Her name’s Ilsa, and she’s here in Berlin to study for her master’s. And damn the girl’s smart. She wants to be a history teacher for university students. I’ve always loved the teacher types, they’re so adorable. Especially when she wears her glasses. And her ass looks great in those short skirts…
I’m getting ahead of myself, aren’t I?
I don’t know how long this fling will last between us, but it’s been pretty…fun. I don’t think I love her, at least not as much as I loved KatKat, but I’m sure that this is just a great interim relationship. Of sorts. But Ilsa’s cute, and fun to play with, and it’s just awesome making out in the back corner of a club. And damn can the girl dance. We’re the spotlight of any dance floor when we’re together, and let me tell you, it’s an awesome feeling.

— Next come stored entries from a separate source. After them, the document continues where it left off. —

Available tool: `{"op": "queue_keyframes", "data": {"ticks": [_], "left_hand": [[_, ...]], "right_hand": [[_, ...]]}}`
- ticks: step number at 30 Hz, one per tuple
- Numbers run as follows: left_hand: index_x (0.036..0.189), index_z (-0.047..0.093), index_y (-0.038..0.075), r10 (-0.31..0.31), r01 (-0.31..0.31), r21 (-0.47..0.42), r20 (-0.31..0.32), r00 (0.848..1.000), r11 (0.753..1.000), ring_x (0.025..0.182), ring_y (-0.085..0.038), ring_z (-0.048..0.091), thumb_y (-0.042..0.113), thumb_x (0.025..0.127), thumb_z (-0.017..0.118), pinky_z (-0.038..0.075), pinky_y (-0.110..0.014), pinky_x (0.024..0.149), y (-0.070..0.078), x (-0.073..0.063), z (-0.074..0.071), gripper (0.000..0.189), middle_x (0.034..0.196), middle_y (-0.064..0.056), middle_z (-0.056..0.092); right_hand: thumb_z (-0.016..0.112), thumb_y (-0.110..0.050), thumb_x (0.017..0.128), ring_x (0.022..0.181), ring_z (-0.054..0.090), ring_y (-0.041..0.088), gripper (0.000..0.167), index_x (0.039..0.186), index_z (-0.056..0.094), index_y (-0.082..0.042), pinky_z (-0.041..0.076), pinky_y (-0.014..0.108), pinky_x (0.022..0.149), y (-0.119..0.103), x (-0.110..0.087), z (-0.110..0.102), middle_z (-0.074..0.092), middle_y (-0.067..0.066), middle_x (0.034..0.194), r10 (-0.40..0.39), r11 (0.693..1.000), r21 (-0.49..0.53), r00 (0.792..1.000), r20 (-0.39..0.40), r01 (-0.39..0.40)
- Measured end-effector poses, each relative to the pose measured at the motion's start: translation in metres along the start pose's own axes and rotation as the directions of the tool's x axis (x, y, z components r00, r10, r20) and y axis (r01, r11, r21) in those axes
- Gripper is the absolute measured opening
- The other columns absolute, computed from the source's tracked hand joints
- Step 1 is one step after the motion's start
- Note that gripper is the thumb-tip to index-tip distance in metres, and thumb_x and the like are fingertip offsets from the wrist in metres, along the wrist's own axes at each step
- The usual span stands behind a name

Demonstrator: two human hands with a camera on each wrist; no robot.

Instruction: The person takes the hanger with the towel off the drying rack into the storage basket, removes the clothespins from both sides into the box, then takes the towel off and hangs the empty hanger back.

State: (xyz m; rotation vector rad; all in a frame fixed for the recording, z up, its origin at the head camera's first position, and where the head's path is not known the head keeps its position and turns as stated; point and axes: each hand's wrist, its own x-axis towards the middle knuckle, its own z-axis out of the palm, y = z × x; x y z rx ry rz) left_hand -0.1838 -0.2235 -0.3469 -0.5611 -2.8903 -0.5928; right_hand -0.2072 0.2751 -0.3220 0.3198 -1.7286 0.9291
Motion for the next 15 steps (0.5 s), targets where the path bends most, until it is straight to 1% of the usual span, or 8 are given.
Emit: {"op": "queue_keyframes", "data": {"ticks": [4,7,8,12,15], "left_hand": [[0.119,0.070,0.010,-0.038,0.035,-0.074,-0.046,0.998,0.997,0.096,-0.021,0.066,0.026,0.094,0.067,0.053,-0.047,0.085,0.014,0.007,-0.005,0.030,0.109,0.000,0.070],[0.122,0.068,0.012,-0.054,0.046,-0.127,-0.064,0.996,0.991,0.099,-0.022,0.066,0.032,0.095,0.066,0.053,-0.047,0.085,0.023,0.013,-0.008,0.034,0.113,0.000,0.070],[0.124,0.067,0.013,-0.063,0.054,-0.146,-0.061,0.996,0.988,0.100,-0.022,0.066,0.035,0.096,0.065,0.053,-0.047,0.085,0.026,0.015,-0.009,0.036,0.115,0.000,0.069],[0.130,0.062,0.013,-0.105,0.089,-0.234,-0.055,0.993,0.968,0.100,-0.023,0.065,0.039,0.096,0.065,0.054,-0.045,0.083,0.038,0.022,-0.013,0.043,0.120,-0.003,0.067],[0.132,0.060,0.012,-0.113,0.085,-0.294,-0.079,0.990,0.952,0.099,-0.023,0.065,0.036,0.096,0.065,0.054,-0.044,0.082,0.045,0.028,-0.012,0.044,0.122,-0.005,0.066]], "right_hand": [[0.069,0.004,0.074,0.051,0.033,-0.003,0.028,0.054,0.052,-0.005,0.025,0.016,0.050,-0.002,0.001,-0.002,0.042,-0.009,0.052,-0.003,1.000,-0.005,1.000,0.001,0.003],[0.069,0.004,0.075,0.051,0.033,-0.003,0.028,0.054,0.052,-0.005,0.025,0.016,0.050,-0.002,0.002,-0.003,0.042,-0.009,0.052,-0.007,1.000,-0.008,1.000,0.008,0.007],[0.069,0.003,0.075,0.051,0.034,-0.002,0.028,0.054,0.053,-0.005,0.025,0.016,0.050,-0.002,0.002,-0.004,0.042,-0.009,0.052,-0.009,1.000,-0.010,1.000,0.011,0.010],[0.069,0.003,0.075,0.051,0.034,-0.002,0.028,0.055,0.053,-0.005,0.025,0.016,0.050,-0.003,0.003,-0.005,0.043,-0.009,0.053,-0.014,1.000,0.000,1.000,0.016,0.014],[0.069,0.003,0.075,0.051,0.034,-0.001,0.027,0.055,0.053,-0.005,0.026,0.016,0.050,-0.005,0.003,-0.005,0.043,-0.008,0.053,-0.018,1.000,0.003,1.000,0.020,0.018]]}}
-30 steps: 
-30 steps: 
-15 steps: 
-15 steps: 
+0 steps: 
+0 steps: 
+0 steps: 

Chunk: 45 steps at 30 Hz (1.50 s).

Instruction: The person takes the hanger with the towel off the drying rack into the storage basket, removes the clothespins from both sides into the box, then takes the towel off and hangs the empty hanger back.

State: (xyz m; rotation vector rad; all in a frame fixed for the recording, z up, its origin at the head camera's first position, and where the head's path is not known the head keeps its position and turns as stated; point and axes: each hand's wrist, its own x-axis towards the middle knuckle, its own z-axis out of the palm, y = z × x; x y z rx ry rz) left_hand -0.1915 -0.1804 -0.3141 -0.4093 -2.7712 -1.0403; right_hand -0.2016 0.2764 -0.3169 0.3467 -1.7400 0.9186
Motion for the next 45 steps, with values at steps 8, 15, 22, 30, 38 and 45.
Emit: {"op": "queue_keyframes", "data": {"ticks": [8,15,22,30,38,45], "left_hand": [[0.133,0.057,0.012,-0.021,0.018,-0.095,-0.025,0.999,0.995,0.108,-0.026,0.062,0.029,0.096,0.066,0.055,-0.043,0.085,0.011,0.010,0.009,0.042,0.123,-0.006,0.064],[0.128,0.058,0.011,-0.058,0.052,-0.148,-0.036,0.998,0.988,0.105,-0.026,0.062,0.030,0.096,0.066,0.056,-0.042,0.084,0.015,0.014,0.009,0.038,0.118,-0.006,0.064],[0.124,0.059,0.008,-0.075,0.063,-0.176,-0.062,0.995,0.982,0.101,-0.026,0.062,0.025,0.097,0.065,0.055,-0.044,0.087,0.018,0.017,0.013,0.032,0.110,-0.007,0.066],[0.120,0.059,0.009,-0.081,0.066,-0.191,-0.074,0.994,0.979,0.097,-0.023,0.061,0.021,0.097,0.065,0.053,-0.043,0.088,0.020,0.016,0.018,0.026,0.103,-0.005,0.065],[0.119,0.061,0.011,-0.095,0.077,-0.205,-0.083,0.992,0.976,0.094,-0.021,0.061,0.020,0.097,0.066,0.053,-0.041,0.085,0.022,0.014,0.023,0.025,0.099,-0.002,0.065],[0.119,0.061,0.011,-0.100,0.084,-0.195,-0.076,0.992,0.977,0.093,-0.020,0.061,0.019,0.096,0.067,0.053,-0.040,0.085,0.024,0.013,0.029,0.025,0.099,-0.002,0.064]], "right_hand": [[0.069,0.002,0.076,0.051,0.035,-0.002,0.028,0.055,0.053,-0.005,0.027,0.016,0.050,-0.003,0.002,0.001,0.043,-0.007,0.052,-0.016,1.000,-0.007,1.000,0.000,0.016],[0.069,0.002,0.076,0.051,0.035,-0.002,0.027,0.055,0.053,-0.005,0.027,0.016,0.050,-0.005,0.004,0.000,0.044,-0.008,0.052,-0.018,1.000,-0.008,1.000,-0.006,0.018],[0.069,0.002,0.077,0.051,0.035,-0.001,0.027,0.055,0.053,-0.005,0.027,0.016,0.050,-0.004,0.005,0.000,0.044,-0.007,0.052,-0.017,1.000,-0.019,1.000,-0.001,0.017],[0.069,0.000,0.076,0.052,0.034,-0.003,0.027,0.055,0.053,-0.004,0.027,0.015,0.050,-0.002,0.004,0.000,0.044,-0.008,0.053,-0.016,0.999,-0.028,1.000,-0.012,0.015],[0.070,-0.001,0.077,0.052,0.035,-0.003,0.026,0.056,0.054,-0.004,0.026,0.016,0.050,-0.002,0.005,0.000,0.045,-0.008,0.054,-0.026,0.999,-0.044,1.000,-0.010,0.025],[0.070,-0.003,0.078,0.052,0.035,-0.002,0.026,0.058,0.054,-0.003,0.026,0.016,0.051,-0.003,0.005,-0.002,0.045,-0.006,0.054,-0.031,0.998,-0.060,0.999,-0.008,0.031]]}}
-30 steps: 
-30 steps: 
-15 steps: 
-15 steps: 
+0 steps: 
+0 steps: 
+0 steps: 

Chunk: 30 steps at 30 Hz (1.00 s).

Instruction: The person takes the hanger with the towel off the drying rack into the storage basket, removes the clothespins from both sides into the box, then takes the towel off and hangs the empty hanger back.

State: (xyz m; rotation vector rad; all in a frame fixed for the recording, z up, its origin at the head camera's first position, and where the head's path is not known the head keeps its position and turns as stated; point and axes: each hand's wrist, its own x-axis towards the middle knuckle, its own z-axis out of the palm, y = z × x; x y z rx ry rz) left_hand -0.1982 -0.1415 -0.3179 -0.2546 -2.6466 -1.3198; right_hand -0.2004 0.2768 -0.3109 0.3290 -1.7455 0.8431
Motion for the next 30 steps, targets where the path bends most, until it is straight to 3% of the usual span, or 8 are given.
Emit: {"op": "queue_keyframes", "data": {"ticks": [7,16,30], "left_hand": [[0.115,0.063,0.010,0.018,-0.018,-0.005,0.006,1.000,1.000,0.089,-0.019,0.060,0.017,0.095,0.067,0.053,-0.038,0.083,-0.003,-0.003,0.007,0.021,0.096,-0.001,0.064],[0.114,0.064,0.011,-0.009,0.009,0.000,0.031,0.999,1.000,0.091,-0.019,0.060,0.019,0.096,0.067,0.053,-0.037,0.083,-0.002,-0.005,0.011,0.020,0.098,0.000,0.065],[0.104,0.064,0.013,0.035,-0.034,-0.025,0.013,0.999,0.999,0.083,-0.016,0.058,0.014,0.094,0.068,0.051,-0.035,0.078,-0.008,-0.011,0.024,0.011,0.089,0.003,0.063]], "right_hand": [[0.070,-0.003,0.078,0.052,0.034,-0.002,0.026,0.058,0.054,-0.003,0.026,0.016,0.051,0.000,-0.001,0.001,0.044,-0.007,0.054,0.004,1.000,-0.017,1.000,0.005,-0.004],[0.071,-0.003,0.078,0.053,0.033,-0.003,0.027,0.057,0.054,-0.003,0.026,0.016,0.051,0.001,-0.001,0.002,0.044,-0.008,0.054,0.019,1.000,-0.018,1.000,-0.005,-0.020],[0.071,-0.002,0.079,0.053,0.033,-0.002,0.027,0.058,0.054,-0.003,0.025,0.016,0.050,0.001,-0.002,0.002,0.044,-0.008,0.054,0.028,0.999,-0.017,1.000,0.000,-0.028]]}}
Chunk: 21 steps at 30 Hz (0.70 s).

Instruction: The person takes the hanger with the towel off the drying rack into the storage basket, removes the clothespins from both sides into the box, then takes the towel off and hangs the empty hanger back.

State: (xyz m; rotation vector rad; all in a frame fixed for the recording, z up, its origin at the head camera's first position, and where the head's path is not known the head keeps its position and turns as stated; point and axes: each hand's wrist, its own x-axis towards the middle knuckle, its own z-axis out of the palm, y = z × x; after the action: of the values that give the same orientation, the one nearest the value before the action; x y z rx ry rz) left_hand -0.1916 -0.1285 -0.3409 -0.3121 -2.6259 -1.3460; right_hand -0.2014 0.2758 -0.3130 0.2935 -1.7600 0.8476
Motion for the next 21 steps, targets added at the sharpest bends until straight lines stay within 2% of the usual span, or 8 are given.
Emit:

I want to hold onto this for as long as I can. I feel happy again. Even if this might just turn out to be a fling and she’ll move away. But I can’t focus on that now. I love the feeling of her between my arms when we dance together, and her soft skin, and the way she laughs when I tickle her – well fuck, I’m falling in love all over again, aren’t I?
Damn, Fritz. I wish you were here so I could talk to you.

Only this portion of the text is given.